▶ _DATA BELOW_
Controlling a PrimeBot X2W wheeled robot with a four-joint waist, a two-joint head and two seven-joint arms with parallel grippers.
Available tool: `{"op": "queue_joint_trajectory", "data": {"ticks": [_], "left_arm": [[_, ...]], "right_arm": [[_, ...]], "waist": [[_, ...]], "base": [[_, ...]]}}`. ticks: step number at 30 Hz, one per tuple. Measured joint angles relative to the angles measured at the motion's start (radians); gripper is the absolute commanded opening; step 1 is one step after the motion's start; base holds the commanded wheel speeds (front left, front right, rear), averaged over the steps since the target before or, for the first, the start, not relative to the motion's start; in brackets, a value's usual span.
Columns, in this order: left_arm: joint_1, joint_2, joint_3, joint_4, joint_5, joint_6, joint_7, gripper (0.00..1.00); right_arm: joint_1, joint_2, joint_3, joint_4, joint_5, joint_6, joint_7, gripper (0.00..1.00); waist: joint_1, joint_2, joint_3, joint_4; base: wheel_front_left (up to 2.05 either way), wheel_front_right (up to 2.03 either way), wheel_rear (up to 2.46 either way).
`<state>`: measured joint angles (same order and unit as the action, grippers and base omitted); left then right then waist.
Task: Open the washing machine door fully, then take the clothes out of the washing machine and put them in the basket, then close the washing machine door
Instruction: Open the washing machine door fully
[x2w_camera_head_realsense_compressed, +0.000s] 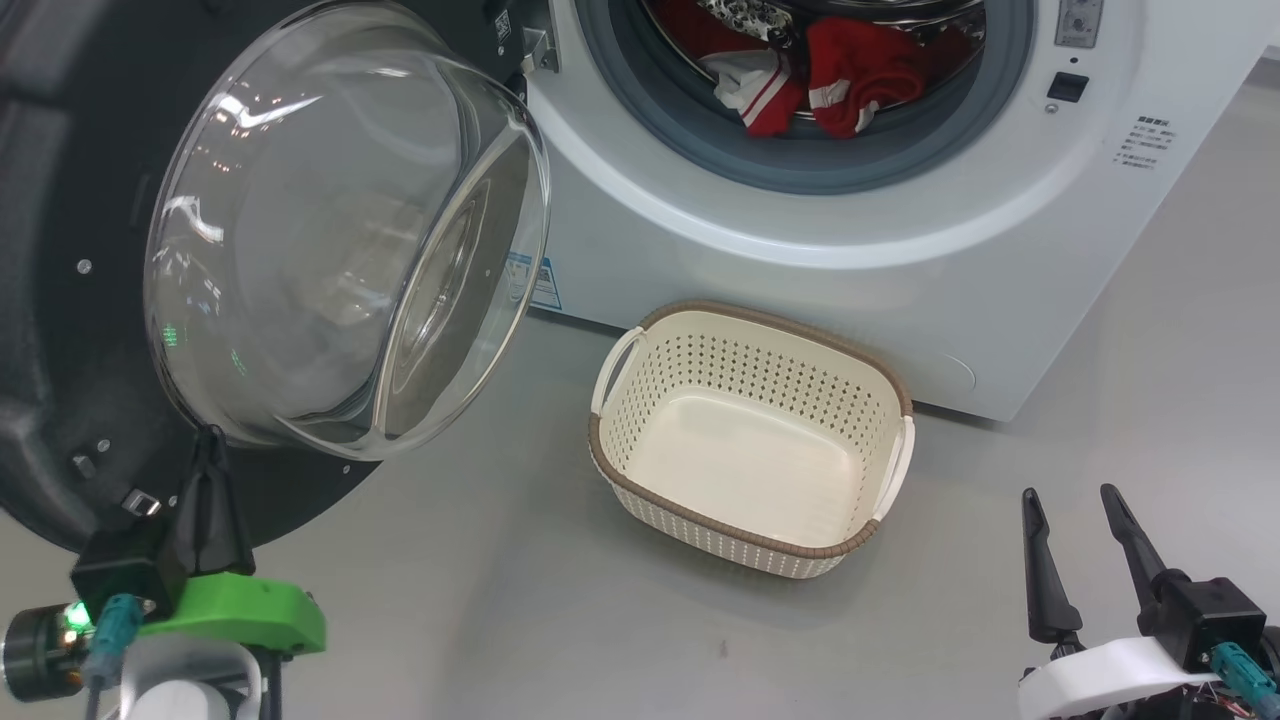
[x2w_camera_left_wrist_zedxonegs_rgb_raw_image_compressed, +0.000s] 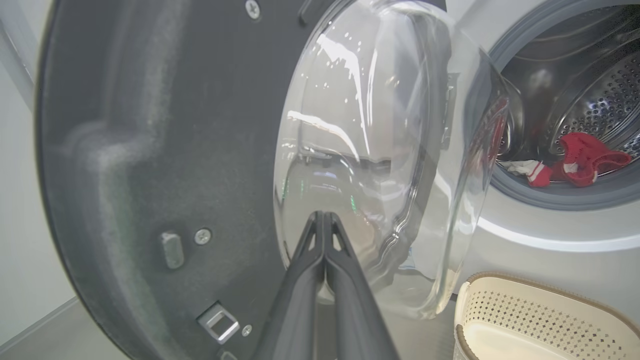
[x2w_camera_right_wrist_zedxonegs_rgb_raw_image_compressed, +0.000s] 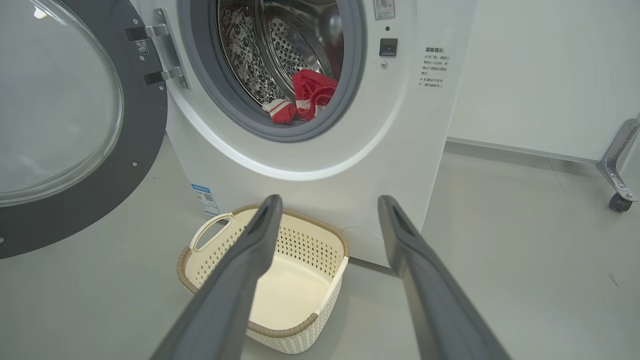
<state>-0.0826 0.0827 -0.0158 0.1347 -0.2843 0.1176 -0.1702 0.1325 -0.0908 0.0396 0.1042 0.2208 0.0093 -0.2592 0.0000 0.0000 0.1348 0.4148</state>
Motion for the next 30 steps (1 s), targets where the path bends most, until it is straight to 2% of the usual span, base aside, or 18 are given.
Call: {"op": "queue_joint_trajectory", "data": {"ticks": [18,19,21,22,23,24,30], "left_arm": [[0.106,-0.013,-0.172,-0.09,0.032,-0.055,0.021,0.0],[0.109,-0.013,-0.18,-0.092,0.032,-0.06,0.026,0.07],[0.112,-0.014,-0.193,-0.094,0.032,-0.069,0.033,0.39],[0.114,-0.014,-0.199,-0.097,0.032,-0.07,0.038,0.49],[0.115,-0.014,-0.205,-0.1,0.033,-0.07,0.039,0.78],[0.117,-0.014,-0.209,-0.103,0.033,-0.07,0.044,1.0],[0.129,-0.014,-0.213,-0.111,0.034,-0.069,0.063,1.0]], "right_arm": [[-0.002,0.002,0.008,0.018,-0.003,0.01,0.0,1.0],[-0.003,0.003,0.009,0.02,-0.003,0.01,0.0,1.0],[-0.003,0.004,0.01,0.021,-0.003,0.01,0.0,1.0],[-0.003,0.004,0.01,0.021,-0.003,0.01,0.0,1.0],[-0.004,0.005,0.01,0.021,-0.003,0.01,0.0,1.0],[-0.005,0.005,0.01,0.021,-0.003,0.01,0.0,1.0],[-0.006,0.011,0.011,0.022,-0.003,0.01,0.0,1.0]], "waist": [[0.0,0.0,-0.032,-0.102],[0.0,0.0,-0.034,-0.111],[0.0,0.0,-0.037,-0.129],[0.0,0.0,-0.039,-0.138],[0.0,0.0,-0.041,-0.147],[0.0,0.0,-0.043,-0.157],[0.0,0.0,-0.051,-0.215]], "base": [[0.0,0.0,0.0],[0.0,0.0,0.0],[0.0,0.0,0.0],[0.0,0.0,0.0],[0.0,0.0,0.0],[0.0,0.0,0.0],[0.0,0.0,0.0]]}}
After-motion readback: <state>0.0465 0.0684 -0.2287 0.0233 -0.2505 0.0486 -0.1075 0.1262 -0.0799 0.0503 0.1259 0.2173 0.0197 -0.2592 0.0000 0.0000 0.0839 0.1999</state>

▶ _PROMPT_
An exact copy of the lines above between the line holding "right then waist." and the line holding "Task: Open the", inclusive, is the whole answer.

▶ _SOLUTION TO THIS PROBLEM_
`<state>`: measured joint angles (same order and unit as the action, grippers and base omitted); left then right then waist.
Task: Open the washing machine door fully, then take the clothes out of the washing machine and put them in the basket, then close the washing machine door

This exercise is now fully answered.